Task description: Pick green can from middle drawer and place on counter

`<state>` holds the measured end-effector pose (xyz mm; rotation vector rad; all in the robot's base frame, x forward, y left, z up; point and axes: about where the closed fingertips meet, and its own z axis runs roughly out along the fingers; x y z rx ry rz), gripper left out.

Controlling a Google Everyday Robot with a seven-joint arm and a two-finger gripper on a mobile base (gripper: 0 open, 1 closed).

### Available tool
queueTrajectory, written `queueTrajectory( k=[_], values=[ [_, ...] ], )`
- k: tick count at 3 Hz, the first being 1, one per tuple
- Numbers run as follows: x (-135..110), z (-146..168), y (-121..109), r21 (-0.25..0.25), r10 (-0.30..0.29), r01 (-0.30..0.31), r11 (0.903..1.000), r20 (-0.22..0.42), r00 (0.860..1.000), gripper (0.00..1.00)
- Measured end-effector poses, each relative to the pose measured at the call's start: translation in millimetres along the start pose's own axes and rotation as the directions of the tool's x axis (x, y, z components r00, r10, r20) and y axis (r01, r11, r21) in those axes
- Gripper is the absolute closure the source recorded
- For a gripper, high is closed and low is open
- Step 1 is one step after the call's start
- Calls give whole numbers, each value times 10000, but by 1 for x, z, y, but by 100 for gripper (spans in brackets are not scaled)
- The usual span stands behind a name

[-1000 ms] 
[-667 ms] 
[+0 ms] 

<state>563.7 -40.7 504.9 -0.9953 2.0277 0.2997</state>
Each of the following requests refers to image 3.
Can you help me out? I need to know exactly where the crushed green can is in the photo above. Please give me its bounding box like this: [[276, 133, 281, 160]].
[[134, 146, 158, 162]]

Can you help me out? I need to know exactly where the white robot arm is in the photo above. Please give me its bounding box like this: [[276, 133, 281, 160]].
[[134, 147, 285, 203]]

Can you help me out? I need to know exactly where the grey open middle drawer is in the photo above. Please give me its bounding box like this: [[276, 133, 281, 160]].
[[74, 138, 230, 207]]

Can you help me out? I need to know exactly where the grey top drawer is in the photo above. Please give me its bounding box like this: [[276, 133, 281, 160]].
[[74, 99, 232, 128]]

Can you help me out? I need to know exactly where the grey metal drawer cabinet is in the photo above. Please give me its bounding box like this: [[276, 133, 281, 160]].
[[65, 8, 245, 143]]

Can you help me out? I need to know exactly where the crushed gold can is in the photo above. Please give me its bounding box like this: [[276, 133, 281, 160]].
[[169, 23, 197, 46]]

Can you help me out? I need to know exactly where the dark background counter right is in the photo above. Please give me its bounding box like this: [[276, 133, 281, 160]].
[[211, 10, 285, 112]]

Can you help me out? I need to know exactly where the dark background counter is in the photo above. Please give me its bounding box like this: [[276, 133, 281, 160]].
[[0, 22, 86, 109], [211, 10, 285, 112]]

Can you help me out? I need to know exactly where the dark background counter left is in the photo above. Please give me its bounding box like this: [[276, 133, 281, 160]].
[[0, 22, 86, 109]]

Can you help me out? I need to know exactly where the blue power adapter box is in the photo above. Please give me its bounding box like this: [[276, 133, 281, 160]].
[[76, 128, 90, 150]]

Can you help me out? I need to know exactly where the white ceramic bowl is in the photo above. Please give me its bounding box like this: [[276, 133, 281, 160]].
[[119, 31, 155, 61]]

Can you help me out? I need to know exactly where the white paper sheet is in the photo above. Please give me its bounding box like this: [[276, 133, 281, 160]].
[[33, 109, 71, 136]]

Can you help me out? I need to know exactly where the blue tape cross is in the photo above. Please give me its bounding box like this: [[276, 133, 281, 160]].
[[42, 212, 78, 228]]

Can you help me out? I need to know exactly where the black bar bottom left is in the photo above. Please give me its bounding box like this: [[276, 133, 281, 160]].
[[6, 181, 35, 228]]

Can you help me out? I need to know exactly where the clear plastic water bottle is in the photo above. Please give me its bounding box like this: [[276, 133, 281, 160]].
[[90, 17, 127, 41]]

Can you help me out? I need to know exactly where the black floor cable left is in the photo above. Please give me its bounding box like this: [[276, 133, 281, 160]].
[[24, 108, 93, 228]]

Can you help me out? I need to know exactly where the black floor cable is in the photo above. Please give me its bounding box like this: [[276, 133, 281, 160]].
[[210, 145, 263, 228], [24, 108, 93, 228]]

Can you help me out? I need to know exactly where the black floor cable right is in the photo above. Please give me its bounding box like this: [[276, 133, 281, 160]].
•••••
Nothing but lines that contain "state" should appear in the answer. Copy each from the records.

**TASK ANSWER**.
`<state>` holds the measured end-effector pose (xyz mm; rotation vector rad; all in the robot's base frame, x forward, y left, z up; point and axes: about where the closed fingertips meet, and its own z axis runs roughly out along the fingers; x y z rx ry rz), gripper left out.
<state>563.7 -40.7 504.9 -0.9953 2.0277 0.2997</state>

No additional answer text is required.